# Exercise instructions
An exact transcript of the records is what this task asks for.

# Extracted data
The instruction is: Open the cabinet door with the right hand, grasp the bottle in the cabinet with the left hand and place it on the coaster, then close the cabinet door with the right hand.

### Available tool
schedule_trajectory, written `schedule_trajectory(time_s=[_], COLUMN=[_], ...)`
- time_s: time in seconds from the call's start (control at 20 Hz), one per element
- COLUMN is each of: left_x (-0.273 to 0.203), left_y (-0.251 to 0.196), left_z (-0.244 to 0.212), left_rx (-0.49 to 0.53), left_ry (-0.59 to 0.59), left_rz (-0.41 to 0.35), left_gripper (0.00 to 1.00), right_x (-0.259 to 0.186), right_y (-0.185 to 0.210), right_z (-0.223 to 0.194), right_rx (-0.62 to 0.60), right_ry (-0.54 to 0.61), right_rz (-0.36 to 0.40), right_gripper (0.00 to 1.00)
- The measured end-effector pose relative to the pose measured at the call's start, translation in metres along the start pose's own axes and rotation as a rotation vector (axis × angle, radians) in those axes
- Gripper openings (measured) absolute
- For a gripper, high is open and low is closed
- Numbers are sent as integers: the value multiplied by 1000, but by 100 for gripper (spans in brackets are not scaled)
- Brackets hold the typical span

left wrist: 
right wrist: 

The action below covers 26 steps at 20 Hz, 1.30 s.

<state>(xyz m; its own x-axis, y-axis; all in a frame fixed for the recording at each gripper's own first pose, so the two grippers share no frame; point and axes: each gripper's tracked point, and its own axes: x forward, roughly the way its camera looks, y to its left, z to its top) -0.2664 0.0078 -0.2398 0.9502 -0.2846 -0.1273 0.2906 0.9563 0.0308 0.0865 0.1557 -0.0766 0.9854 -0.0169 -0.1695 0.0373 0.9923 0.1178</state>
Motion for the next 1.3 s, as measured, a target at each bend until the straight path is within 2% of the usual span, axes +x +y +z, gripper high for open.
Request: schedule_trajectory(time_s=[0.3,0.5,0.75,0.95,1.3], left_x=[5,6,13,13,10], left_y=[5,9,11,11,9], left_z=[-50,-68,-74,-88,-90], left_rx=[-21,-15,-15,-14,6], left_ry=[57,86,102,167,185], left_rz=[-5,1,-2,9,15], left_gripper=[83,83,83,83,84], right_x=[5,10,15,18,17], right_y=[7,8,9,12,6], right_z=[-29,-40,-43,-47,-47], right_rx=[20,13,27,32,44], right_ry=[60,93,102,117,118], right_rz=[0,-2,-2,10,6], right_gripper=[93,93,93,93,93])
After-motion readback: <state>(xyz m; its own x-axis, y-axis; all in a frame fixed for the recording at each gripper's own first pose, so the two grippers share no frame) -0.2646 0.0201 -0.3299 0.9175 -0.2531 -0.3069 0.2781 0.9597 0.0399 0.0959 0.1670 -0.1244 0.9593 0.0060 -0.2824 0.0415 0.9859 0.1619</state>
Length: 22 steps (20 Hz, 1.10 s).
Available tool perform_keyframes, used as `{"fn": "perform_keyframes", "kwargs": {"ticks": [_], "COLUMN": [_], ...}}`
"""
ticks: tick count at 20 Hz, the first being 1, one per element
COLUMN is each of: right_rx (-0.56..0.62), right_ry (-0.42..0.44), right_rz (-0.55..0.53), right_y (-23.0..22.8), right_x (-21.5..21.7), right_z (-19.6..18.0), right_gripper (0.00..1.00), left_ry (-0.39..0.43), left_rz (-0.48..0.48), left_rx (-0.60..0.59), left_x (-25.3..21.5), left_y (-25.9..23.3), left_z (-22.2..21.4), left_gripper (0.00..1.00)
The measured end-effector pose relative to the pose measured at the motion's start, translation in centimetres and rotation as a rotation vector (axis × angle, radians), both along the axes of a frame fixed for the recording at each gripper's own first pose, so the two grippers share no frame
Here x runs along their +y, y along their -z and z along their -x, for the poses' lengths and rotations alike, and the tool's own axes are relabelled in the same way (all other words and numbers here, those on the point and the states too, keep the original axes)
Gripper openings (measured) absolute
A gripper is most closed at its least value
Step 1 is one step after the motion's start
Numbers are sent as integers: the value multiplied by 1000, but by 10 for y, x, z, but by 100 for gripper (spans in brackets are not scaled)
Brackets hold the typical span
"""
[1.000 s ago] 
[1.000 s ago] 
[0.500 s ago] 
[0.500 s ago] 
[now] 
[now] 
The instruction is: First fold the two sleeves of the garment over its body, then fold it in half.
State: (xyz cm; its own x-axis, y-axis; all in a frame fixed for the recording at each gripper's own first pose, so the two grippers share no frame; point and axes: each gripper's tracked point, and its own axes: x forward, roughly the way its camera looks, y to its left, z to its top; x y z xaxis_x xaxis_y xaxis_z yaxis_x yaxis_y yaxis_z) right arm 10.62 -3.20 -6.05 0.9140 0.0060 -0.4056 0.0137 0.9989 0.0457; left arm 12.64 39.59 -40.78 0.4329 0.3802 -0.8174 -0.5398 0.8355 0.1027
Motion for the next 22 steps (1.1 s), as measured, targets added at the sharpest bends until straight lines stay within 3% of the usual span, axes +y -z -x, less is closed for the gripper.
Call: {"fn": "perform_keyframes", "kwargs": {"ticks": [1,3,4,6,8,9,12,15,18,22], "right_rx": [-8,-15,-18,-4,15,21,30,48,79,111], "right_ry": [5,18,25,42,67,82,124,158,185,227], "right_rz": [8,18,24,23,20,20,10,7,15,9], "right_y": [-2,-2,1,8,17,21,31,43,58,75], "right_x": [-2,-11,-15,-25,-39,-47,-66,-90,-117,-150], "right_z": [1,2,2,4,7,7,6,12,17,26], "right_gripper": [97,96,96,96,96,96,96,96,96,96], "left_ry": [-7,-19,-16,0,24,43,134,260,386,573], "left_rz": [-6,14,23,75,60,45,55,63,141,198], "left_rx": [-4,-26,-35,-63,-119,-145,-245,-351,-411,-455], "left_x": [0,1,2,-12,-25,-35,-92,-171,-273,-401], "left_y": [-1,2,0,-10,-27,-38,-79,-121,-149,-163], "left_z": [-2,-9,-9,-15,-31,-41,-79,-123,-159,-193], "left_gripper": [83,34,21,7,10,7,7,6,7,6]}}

# Result for this task
The instruction is: Open the cabinet door with the right hand, grasp the bottle in the cabinet with the left hand and place it on the coaster, then close the cabinet door with the right hand.

### Available tool
schedule_trajectory, written `schedule_trajectory(time_s=[_], COLUMN=[_], ...)`
- time_s: time in seconds from the call's start (control at 20 Hz), one per element
- COLUMN is each of: left_x (-0.273 to 0.203), left_y (-0.251 to 0.196), left_z (-0.244 to 0.212), left_rx (-0.49 to 0.53), left_ry (-0.59 to 0.59), left_rz (-0.41 to 0.35), left_gripper (0.00 to 1.00), right_x (-0.259 to 0.186), right_y (-0.185 to 0.210), right_z (-0.223 to 0.194), right_rx (-0.62 to 0.60), right_ry (-0.54 to 0.61), right_rz (-0.36 to 0.40), right_gripper (0.00 to 1.00)
- The measured end-effector pose relative to the pose measured at the call's start, translation in metres along the start pose's own axes and rotation as a rotation vector (axis × angle, radians) in those axes
- Gripper openings (measured) absolute
- For a gripper, high is open and low is closed
- Numbers are sent as integers: the value multiplied by 1000, but by 100 for gripper (spans in brackets are not scaled)
- Brackets hold the typical span

left wrist: 
right wrist: 

The action below covers 26 steps at 20 Hz, 1.30 s.

<state>(xyz m; its own x-axis, y-axis; all in a frame fixed for the recording at each gripper's own first pose, so the two grippers share no frame; point and axes: each gripper's tracked point, and its own axes: x forward, roughly the way its camera looks, y to its left, z to its top) -0.2664 0.0078 -0.2398 0.9502 -0.2846 -0.1273 0.2906 0.9563 0.0308 0.0865 0.1557 -0.0766 0.9854 -0.0169 -0.1695 0.0373 0.9923 0.1178</state>
Motion for the next 1.3 s, as measured, a target at each bend until the straight path is within 2% of the usual span, axes +x +y +z, gripper high for open.
Request: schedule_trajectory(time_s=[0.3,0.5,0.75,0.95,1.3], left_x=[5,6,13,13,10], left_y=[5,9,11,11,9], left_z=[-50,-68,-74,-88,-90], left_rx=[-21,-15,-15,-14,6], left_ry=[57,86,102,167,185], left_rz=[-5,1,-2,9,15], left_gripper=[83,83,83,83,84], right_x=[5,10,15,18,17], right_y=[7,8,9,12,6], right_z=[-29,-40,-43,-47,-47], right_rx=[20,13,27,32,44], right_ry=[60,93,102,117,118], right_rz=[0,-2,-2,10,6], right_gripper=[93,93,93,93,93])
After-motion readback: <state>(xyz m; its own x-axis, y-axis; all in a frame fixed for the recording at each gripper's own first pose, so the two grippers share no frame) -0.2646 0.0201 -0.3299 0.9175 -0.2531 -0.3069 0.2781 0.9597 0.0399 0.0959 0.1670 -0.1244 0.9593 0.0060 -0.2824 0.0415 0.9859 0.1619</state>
Length: 22 steps (20 Hz, 1.10 s).
Available tool perform_keyframes, used as `{"fn": "perform_keyframes", "kwargs": {"ticks": [_], "COLUMN": [_], ...}}`
"""
ticks: tick count at 20 Hz, the first being 1, one per element
COLUMN is each of: right_rx (-0.56..0.62), right_ry (-0.42..0.44), right_rz (-0.55..0.53), right_y (-23.0..22.8), right_x (-21.5..21.7), right_z (-19.6..18.0), right_gripper (0.00..1.00), left_ry (-0.39..0.43), left_rz (-0.48..0.48), left_rx (-0.60..0.59), left_x (-25.3..21.5), left_y (-25.9..23.3), left_z (-22.2..21.4), left_gripper (0.00..1.00)
The measured end-effector pose relative to the pose measured at the motion's start, translation in centimetres and rotation as a rotation vector (axis × angle, radians), both along the axes of a frame fixed for the recording at each gripper's own first pose, so the two grippers share no frame
Here x runs along their +y, y along their -z and z along their -x, for the poses' lengths and rotations alike, and the tool's own axes are relabelled in the same way (all other words and numbers here, those on the point and the states too, keep the original axes)
Gripper openings (measured) absolute
A gripper is most closed at its least value
Step 1 is one step after the motion's start
Numbers are sent as integers: the value multiplied by 1000, but by 10 for y, x, z, but by 100 for gripper (spans in brackets are not scaled)
Brackets hold the typical span
"""
[1.000 s ago] 
[1.000 s ago] 
[0.500 s ago] 
[0.500 s ago] 
[now] 
[now] 
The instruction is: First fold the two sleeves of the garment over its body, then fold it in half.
State: (xyz cm; its own x-axis, y-axis; all in a frame fixed for the recording at each gripper's own first pose, so the two grippers share no frame; point and axes: each gripper's tracked point, and its own axes: x forward, roughly the way its camera looks, y to its left, z to its top; x y z xaxis_x xaxis_y xaxis_z yaxis_x yaxis_y yaxis_z) right arm 10.62 -3.20 -6.05 0.9140 0.0060 -0.4056 0.0137 0.9989 0.0457; left arm 12.64 39.59 -40.78 0.4329 0.3802 -0.8174 -0.5398 0.8355 0.1027
Motion for the next 22 steps (1.1 s), as measured, targets added at the sharpest bends until straight lines stay within 3% of the usual span, axes +y -z -x, less is closed for the gripper.
Call: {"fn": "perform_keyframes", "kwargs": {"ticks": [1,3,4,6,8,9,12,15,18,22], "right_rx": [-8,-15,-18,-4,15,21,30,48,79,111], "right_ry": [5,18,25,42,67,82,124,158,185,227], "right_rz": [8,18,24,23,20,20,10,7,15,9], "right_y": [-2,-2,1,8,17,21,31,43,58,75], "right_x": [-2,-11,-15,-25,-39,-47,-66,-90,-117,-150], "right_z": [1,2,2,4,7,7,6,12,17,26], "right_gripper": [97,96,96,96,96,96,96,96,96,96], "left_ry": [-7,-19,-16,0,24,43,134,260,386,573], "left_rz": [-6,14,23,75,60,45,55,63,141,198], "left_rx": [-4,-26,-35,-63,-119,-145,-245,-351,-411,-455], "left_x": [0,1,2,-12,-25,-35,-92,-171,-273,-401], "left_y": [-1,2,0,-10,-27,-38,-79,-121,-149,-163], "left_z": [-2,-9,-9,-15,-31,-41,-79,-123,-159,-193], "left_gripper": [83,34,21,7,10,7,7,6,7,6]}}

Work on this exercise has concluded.